> _GOAL OF THE EXERCISE_
Reproduce the entries that follow, exactly and in full.

> _RECORD EXTRACTS_
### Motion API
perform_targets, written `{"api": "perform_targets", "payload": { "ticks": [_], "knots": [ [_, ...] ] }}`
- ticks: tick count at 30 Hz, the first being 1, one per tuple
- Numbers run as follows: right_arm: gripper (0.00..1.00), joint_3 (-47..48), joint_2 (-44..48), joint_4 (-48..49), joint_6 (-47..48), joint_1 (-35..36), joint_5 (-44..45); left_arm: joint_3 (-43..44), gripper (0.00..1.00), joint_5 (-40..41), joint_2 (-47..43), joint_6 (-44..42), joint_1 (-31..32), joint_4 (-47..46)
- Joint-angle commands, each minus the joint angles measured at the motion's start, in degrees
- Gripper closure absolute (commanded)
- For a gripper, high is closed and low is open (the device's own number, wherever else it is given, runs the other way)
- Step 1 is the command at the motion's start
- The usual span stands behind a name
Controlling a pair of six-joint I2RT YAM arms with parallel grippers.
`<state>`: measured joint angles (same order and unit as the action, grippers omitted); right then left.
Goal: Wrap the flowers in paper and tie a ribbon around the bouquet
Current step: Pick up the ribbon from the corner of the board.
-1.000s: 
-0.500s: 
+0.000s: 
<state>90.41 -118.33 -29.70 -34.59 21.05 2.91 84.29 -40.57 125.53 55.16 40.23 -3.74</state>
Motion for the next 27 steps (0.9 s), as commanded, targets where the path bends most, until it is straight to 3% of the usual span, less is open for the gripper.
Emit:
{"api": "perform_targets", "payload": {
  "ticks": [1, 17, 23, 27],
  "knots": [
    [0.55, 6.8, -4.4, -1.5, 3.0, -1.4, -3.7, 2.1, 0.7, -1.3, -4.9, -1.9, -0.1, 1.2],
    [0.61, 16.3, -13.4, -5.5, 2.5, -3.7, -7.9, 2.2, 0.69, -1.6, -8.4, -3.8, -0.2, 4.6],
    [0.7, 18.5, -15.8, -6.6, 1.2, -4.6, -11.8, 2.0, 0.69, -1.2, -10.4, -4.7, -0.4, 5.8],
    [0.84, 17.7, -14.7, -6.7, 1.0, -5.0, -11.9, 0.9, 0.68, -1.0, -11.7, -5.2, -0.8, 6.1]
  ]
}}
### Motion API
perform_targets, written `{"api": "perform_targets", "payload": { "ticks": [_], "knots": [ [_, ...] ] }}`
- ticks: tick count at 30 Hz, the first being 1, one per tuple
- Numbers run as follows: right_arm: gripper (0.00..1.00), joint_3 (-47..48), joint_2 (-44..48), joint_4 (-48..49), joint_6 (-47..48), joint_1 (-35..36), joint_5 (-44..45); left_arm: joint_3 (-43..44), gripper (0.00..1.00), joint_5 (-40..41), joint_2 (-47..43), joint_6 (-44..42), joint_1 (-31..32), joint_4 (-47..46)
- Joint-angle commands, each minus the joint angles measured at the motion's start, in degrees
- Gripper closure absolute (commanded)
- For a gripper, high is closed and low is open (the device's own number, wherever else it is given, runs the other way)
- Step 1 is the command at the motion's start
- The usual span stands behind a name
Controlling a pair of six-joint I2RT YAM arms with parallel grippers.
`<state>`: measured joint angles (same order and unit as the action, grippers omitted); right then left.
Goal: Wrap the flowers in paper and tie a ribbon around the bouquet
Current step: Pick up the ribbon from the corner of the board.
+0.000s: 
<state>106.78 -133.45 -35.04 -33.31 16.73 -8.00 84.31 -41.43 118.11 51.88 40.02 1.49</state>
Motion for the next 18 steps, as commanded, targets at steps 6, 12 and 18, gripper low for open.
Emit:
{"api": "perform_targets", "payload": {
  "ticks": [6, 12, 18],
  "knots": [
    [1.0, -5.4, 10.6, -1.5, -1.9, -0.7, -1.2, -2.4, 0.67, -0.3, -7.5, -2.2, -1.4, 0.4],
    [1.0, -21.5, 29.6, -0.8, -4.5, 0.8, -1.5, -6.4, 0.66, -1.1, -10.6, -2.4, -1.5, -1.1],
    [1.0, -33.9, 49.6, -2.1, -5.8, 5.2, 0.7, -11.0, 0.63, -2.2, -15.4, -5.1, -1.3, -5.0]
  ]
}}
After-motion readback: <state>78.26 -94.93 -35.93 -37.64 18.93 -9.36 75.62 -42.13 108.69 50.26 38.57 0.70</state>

> _ANSWER TO THIS EXERCISE_
### Motion API
perform_targets, written `{"api": "perform_targets", "payload": { "ticks": [_], "knots": [ [_, ...] ] }}`
- ticks: tick count at 30 Hz, the first being 1, one per tuple
- Numbers run as follows: right_arm: gripper (0.00..1.00), joint_3 (-47..48), joint_2 (-44..48), joint_4 (-48..49), joint_6 (-47..48), joint_1 (-35..36), joint_5 (-44..45); left_arm: joint_3 (-43..44), gripper (0.00..1.00), joint_5 (-40..41), joint_2 (-47..43), joint_6 (-44..42), joint_1 (-31..32), joint_4 (-47..46)
- Joint-angle commands, each minus the joint angles measured at the motion's start, in degrees
- Gripper closure absolute (commanded)
- For a gripper, high is closed and low is open (the device's own number, wherever else it is given, runs the other way)
- Step 1 is the command at the motion's start
- The usual span stands behind a name
Controlling a pair of six-joint I2RT YAM arms with parallel grippers.
`<state>`: measured joint angles (same order and unit as the action, grippers omitted); right then left.
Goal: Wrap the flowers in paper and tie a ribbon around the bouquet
Current step: Pick up the ribbon from the corner of the board.
-1.000s: 
-0.500s: 
+0.000s: 
<state>90.41 -118.33 -29.70 -34.59 21.05 2.91 84.29 -40.57 125.53 55.16 40.23 -3.74</state>
Motion for the next 27 steps (0.9 s), as commanded, targets where the path bends most, until it is straight to 3% of the usual span, less is open for the gripper.
Emit:
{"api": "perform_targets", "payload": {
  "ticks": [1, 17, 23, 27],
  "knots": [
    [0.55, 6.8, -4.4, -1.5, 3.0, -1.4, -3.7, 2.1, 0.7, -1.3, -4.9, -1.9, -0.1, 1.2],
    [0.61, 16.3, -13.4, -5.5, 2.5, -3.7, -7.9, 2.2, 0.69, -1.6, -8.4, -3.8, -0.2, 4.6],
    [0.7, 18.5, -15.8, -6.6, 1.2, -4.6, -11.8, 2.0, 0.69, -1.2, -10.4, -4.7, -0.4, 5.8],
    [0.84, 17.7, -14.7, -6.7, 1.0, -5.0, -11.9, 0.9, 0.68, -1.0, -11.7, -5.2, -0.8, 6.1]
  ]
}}
### Motion API
perform_targets, written `{"api": "perform_targets", "payload": { "ticks": [_], "knots": [ [_, ...] ] }}`
- ticks: tick count at 30 Hz, the first being 1, one per tuple
- Numbers run as follows: right_arm: gripper (0.00..1.00), joint_3 (-47..48), joint_2 (-44..48), joint_4 (-48..49), joint_6 (-47..48), joint_1 (-35..36), joint_5 (-44..45); left_arm: joint_3 (-43..44), gripper (0.00..1.00), joint_5 (-40..41), joint_2 (-47..43), joint_6 (-44..42), joint_1 (-31..32), joint_4 (-47..46)
- Joint-angle commands, each minus the joint angles measured at the motion's start, in degrees
- Gripper closure absolute (commanded)
- For a gripper, high is closed and low is open (the device's own number, wherever else it is given, runs the other way)
- Step 1 is the command at the motion's start
- The usual span stands behind a name
Controlling a pair of six-joint I2RT YAM arms with parallel grippers.
`<state>`: measured joint angles (same order and unit as the action, grippers omitted); right then left.
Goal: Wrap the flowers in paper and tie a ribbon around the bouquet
Current step: Pick up the ribbon from the corner of the board.
+0.000s: 
<state>106.78 -133.45 -35.04 -33.31 16.73 -8.00 84.31 -41.43 118.11 51.88 40.02 1.49</state>
Motion for the next 18 steps, as commanded, targets at steps 6, 12 and 18, gripper low for open.
Emit:
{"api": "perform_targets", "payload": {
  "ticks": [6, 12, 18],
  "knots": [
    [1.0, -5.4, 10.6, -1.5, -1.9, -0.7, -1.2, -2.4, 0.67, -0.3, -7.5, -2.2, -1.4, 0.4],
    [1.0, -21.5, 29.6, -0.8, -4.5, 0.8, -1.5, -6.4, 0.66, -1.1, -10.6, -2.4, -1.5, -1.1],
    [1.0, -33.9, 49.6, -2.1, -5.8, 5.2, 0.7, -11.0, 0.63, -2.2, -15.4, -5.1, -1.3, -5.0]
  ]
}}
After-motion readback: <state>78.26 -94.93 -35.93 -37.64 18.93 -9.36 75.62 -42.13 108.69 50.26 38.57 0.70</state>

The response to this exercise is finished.